[Start of section]

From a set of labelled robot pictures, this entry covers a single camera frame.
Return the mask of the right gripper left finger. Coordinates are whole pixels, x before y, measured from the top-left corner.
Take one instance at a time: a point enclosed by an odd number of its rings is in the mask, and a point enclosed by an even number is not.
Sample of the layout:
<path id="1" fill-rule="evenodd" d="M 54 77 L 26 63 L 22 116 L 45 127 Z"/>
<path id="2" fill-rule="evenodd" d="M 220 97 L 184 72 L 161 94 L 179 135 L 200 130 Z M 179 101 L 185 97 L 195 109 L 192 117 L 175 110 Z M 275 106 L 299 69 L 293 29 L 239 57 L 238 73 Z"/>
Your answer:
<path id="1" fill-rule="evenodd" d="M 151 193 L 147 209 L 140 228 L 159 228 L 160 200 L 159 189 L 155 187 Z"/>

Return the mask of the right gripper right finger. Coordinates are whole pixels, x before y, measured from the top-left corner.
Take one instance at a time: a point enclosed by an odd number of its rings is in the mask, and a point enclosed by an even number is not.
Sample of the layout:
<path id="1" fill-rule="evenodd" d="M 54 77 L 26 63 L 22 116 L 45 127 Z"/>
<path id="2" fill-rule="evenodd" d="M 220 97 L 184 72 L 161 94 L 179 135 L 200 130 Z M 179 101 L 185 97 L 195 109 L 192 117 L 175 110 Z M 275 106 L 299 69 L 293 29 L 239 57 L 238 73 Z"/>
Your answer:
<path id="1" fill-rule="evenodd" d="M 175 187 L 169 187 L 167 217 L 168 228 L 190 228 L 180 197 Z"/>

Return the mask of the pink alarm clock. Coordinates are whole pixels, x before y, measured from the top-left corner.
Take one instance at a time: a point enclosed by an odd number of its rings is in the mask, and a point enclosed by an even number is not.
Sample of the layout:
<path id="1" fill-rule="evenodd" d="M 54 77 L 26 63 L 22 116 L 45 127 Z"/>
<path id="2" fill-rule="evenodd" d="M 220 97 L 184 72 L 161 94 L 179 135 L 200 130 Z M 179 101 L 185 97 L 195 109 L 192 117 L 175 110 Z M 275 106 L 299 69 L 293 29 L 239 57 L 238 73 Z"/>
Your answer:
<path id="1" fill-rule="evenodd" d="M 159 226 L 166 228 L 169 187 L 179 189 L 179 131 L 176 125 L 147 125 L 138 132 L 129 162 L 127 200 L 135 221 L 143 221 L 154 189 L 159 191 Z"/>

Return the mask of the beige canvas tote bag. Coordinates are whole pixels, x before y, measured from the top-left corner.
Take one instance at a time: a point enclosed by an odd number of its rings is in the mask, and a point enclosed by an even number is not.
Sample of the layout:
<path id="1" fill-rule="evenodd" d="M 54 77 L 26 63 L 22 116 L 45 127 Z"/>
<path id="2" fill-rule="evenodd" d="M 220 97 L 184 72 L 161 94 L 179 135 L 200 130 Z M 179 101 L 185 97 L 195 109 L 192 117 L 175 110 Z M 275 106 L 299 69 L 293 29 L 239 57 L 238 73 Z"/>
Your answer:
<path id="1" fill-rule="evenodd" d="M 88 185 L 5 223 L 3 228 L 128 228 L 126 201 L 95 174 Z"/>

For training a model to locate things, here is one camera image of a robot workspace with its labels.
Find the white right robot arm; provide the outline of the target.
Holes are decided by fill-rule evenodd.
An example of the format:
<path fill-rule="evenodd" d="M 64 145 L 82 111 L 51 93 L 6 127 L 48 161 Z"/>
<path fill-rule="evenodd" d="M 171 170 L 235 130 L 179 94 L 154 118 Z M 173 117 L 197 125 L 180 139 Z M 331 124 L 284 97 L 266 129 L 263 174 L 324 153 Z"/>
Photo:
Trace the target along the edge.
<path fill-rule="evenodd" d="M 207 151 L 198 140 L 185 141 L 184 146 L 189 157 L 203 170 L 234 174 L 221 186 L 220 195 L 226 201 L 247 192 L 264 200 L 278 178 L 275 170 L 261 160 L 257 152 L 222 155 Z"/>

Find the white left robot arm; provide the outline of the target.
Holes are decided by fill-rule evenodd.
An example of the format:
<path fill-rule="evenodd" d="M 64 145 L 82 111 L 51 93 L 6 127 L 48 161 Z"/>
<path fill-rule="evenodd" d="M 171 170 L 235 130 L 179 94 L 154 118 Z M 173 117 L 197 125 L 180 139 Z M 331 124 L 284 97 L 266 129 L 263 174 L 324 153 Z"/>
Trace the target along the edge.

[End of section]

Assignment
Give back the material above in full, exactly as it reads.

Result for this exercise
From a set of labelled robot pictures, this entry covers a single camera frame.
Return the mask of the right gripper left finger. Coordinates are whole pixels, x before y, measured from the top-left corner.
Take one instance at a time: a point enclosed by an odd number of its rings is in the mask, and a point enclosed by an even number is not.
Sample of the layout:
<path id="1" fill-rule="evenodd" d="M 54 77 L 26 63 L 22 116 L 45 127 Z"/>
<path id="2" fill-rule="evenodd" d="M 220 97 L 184 72 L 161 94 L 179 135 L 200 130 Z M 179 101 L 185 97 L 195 109 L 192 117 L 175 110 Z M 275 106 L 299 69 L 293 29 L 239 57 L 238 73 Z"/>
Your answer:
<path id="1" fill-rule="evenodd" d="M 151 193 L 147 209 L 140 228 L 159 228 L 160 200 L 159 189 L 155 187 Z"/>

Return the mask of the right gripper right finger. Coordinates are whole pixels, x before y, measured from the top-left corner.
Take one instance at a time: a point enclosed by an odd number of its rings is in the mask, and a point enclosed by an even number is not.
Sample of the layout:
<path id="1" fill-rule="evenodd" d="M 54 77 L 26 63 L 22 116 L 45 127 Z"/>
<path id="2" fill-rule="evenodd" d="M 220 97 L 184 72 L 161 94 L 179 135 L 200 130 Z M 179 101 L 185 97 L 195 109 L 192 117 L 175 110 Z M 275 106 L 299 69 L 293 29 L 239 57 L 238 73 Z"/>
Your answer:
<path id="1" fill-rule="evenodd" d="M 175 187 L 169 187 L 167 217 L 168 228 L 190 228 L 180 197 Z"/>

Return the mask of the pink alarm clock. Coordinates are whole pixels, x before y, measured from the top-left corner.
Take one instance at a time: a point enclosed by an odd number of its rings is in the mask, and a point enclosed by an even number is not.
Sample of the layout:
<path id="1" fill-rule="evenodd" d="M 54 77 L 26 63 L 22 116 L 45 127 Z"/>
<path id="2" fill-rule="evenodd" d="M 220 97 L 184 72 L 161 94 L 179 135 L 200 130 Z M 179 101 L 185 97 L 195 109 L 192 117 L 175 110 Z M 275 106 L 299 69 L 293 29 L 239 57 L 238 73 Z"/>
Your answer:
<path id="1" fill-rule="evenodd" d="M 159 226 L 166 228 L 169 187 L 179 189 L 179 131 L 176 125 L 147 125 L 138 132 L 129 162 L 127 200 L 135 221 L 143 221 L 154 189 L 159 191 Z"/>

Return the mask of the beige canvas tote bag. Coordinates are whole pixels, x before y, measured from the top-left corner.
Take one instance at a time: a point enclosed by an odd number of its rings is in the mask, and a point enclosed by an even number is not.
Sample of the layout:
<path id="1" fill-rule="evenodd" d="M 54 77 L 26 63 L 22 116 L 45 127 Z"/>
<path id="2" fill-rule="evenodd" d="M 220 97 L 184 72 L 161 94 L 179 135 L 200 130 Z M 179 101 L 185 97 L 195 109 L 192 117 L 175 110 Z M 275 106 L 299 69 L 293 29 L 239 57 L 238 73 Z"/>
Your answer:
<path id="1" fill-rule="evenodd" d="M 88 185 L 5 223 L 3 228 L 128 228 L 126 201 L 95 174 Z"/>

For training a model to locate things, here is one camera image of a robot workspace with its labels.
Find the white right robot arm; provide the outline of the target.
Holes are decided by fill-rule evenodd.
An example of the format:
<path fill-rule="evenodd" d="M 64 145 L 82 111 L 51 93 L 6 127 L 48 161 Z"/>
<path fill-rule="evenodd" d="M 171 170 L 235 130 L 179 94 L 154 118 Z M 173 117 L 197 125 L 180 139 Z M 331 124 L 284 97 L 266 129 L 263 174 L 324 153 Z"/>
Photo:
Trace the target along the edge.
<path fill-rule="evenodd" d="M 207 151 L 198 140 L 185 141 L 184 146 L 189 157 L 203 170 L 234 174 L 221 186 L 220 195 L 226 201 L 247 192 L 264 200 L 278 178 L 275 170 L 261 160 L 257 152 L 222 155 Z"/>

Find the white left robot arm; provide the outline of the target.
Holes are decided by fill-rule evenodd.
An example of the format:
<path fill-rule="evenodd" d="M 64 145 L 82 111 L 51 93 L 6 127 L 48 161 Z"/>
<path fill-rule="evenodd" d="M 171 170 L 235 130 L 179 94 L 154 118 Z M 173 117 L 197 125 L 180 139 Z M 331 124 L 284 97 L 266 129 L 263 174 L 324 153 Z"/>
Trace the target along the edge.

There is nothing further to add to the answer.